Prevention and Treatment of Hypertension Study (PATHS)
Clinical Trials URL:
Study Type: Clinical Trial
Prepared on October 29, 2009
Last Updated on June 23, 2005
Study Dates: September 1989 – September 1994
Consent: Unrestricted Consent
Commercial Use Restrictions: No
NHLBI Division: DCVS
Collection Type: Open BioLINCC Study - See bottom of this webpage for request information
To determine whether blood pressure is reduced for at least 6 months with an intervention to lower alcohol intake in moderate to heavy drinkers with above optimal to slightly elevated diastolic blood pressure, and whether reduction of alcohol intake can be maintained for 2 years.
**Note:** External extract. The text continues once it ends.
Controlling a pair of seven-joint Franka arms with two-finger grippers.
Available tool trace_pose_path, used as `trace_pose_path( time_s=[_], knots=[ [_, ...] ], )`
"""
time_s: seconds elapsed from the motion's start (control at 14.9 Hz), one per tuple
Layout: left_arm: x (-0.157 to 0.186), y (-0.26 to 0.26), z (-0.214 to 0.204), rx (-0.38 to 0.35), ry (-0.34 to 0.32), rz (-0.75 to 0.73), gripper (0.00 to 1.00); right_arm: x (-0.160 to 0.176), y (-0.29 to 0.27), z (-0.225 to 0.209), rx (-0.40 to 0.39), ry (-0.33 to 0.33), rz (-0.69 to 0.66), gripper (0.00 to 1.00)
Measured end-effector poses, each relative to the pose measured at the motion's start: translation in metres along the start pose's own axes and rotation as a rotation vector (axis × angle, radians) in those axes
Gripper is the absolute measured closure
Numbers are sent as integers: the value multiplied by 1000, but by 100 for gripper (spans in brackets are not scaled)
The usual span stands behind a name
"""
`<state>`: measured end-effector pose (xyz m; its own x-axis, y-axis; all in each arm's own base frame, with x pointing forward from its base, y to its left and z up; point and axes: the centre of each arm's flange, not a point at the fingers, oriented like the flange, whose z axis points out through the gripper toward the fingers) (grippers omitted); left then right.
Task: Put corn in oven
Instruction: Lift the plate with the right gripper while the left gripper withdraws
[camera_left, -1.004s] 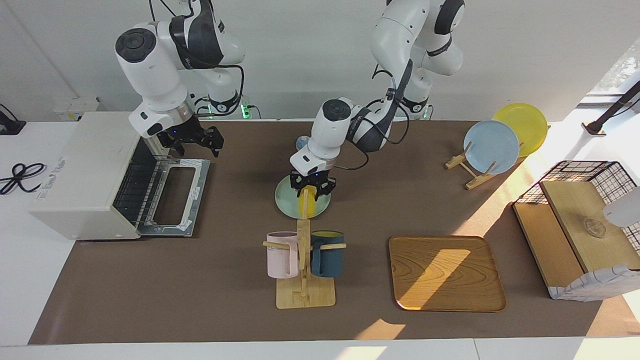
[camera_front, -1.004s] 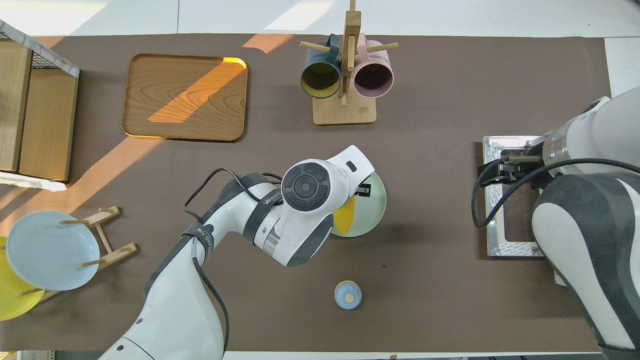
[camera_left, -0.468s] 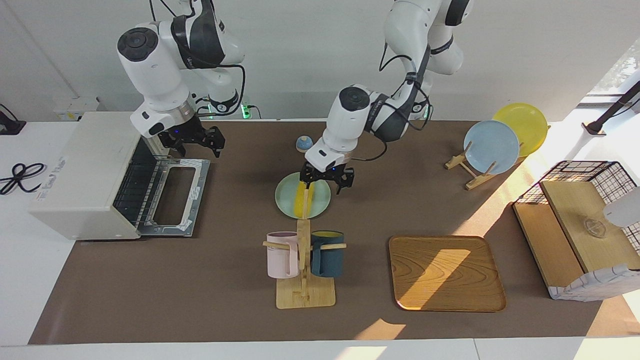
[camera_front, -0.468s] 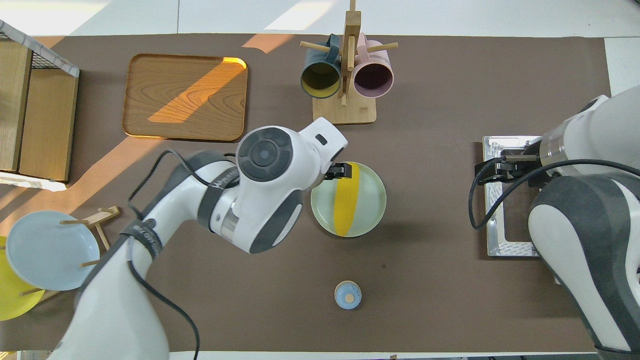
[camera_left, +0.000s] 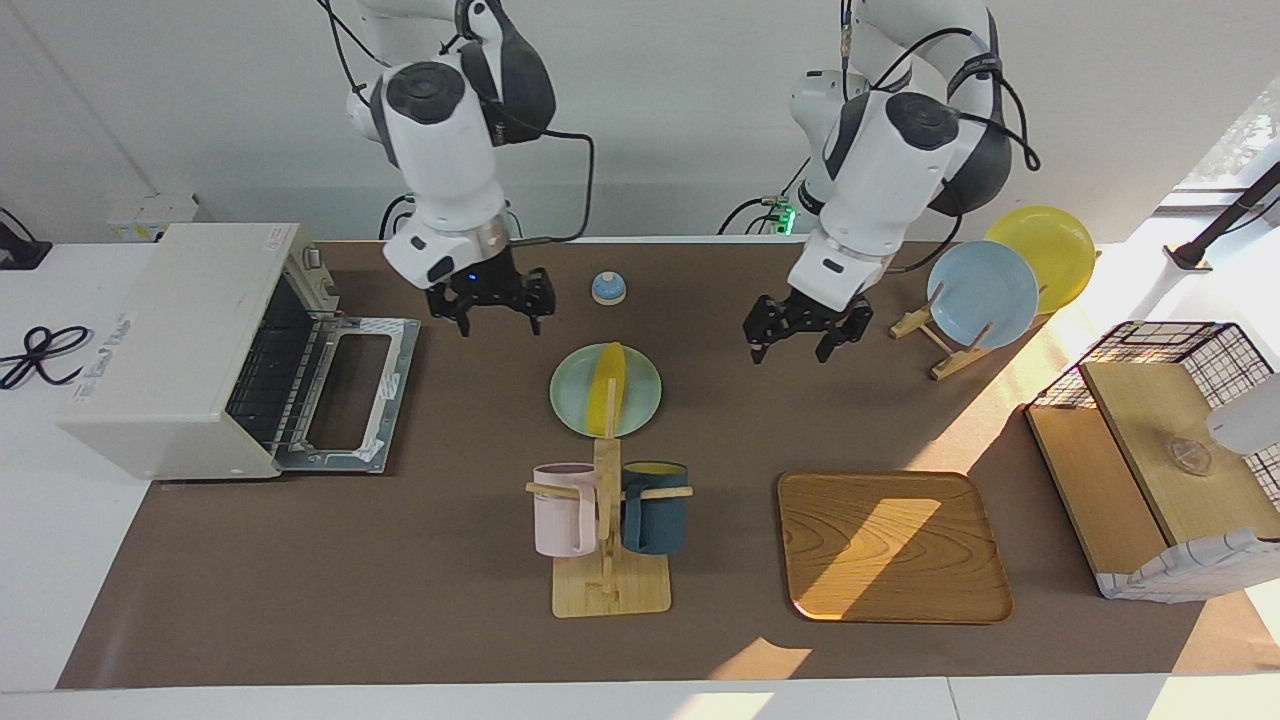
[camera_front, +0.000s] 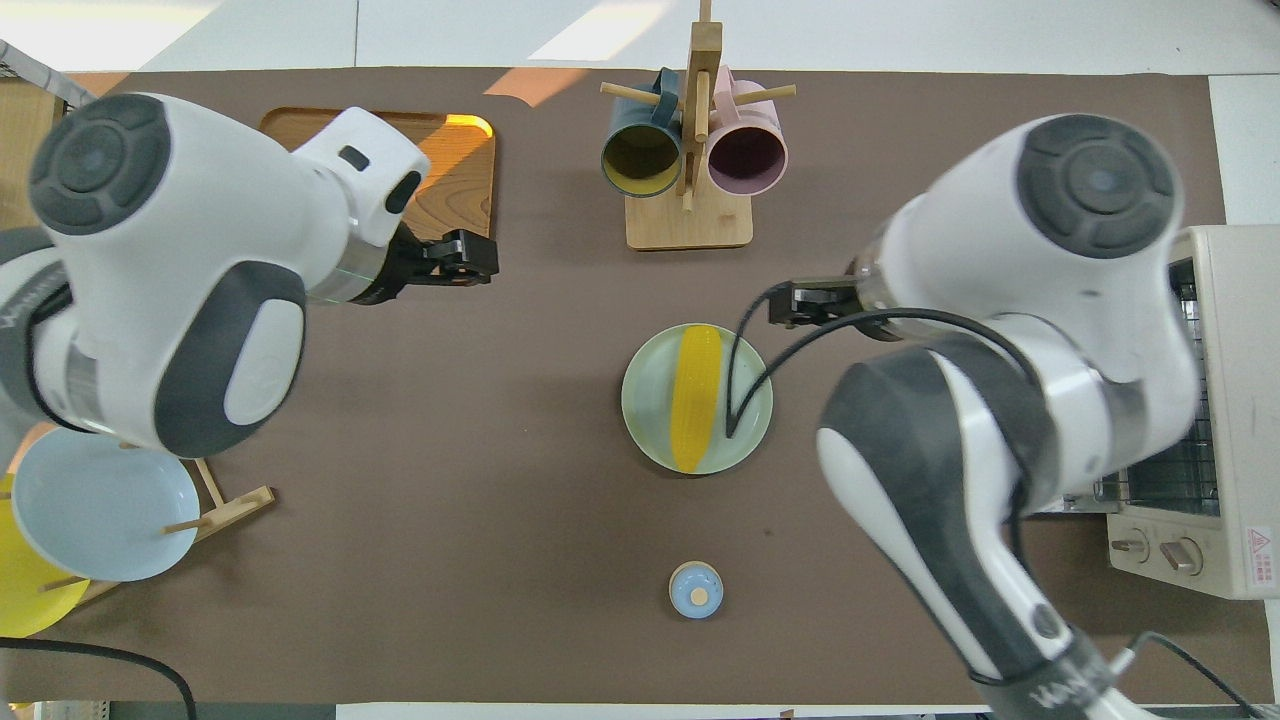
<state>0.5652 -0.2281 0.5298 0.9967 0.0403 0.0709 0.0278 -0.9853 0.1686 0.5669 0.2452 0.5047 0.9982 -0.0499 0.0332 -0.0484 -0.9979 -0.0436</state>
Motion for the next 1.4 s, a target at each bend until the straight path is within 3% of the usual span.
trace_pose_path(
  time_s=[0.13, 0.33, 0.6, 0.74, 0.8, 0.94, 1.2, 1.4],
  knots=[
    [11, -44, -28, 12, -12, 28, 0, 3, -60, 40, 23, 28, 8, 0],
    [18, -93, -64, 39, -38, 65, 0, -22, -138, 107, 14, 34, -3, 0],
    [3, -115, -87, 66, -96, 77, 0, -38, -170, 166, -11, 37, -36, 3],
    [-6, -118, -97, 73, -121, 76, 0, -40, -164, 181, -14, 38, -50, 22],
    [-10, -119, -100, 78, -132, 80, 0, -42, -160, 189, -16, 36, -55, 22],
    [-15, -121, -99, 93, -143, 89, 0, -50, -154, 202, -29, 19, -61, 34],
    [-19, -125, -85, 116, -158, 154, 0, -65, -151, 208, -41, 0, -74, 44],
    [-17, -123, -83, 114, -140, 172, 0, -65, -149, 205, -41, 1, -79, 80]
  ],
)
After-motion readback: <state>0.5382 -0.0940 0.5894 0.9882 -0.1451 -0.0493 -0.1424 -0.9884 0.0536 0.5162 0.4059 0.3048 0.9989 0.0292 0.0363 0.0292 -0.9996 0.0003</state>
Numerous observational epidemiologic studies have established ethanol intake as one of the most important determinants of blood pressure levels. However, data from intervention studies were very limited. The study was an inter-agency agreement involving the Veterans Administration and the National Institute on Alcohol Abuse and Alcoholism (NIAAA). Protocol development occurred between October 1988 and June 1989. The protocol was approved by the VA Cooperative Studies Evaluation Committee in July 1989 and reviewed by a separate Data and Safety Monitoring Board in September 1989.
Six hundred forty-one outpatient veterans with an average intake of 3 or more alcoholic drinks per day in the 6 months before entry into the study and with diastolic blood pressure 80 to 99 mm Hg were randomly assigned to a cognitive-behavioral alcohol reduction intervention program or a control observation group for 15 to 24 months. The goal of the intervention was the lower of 2 or fewer drinks daily or a 50% reduction in intake. A subgroup with hypertension was defined as having a diastolic blood pressure of 90 to 99 mm Hg, or 80 to 99 mm Hg if recently taking medication for hypertension.
The 1.3 drinks per day average difference between changes in self-reported alcohol intake observed in this trial produced only small nonsignificant effects on blood pressure. The results from the Prevention and Treatment of Hypertension Study (PATHS) do not provide strong support for reducing alcohol consumption in nondependent moderate drinkers as a sole method for the prevention or treatment of hypertension.
Cushman WC, Cutler JA, Hanna E, Bingham SF, Follmann D, Harford T, Dubbert P, Allender PS, Dufour M, Collins JF, Walsh SM, Kirk GF, Burg M, Felicetta JV, Hamilton BP, Katz LA, Perry HM Jr, Willenbring ML, Lakshman R, Hamburger RJ. Prevention and Treatment of Hypertension Study (PATHS): effects of an alcohol treatment program on blood pressure. Arch Intern Med. 1998 Jun 8;158(11):1197-207.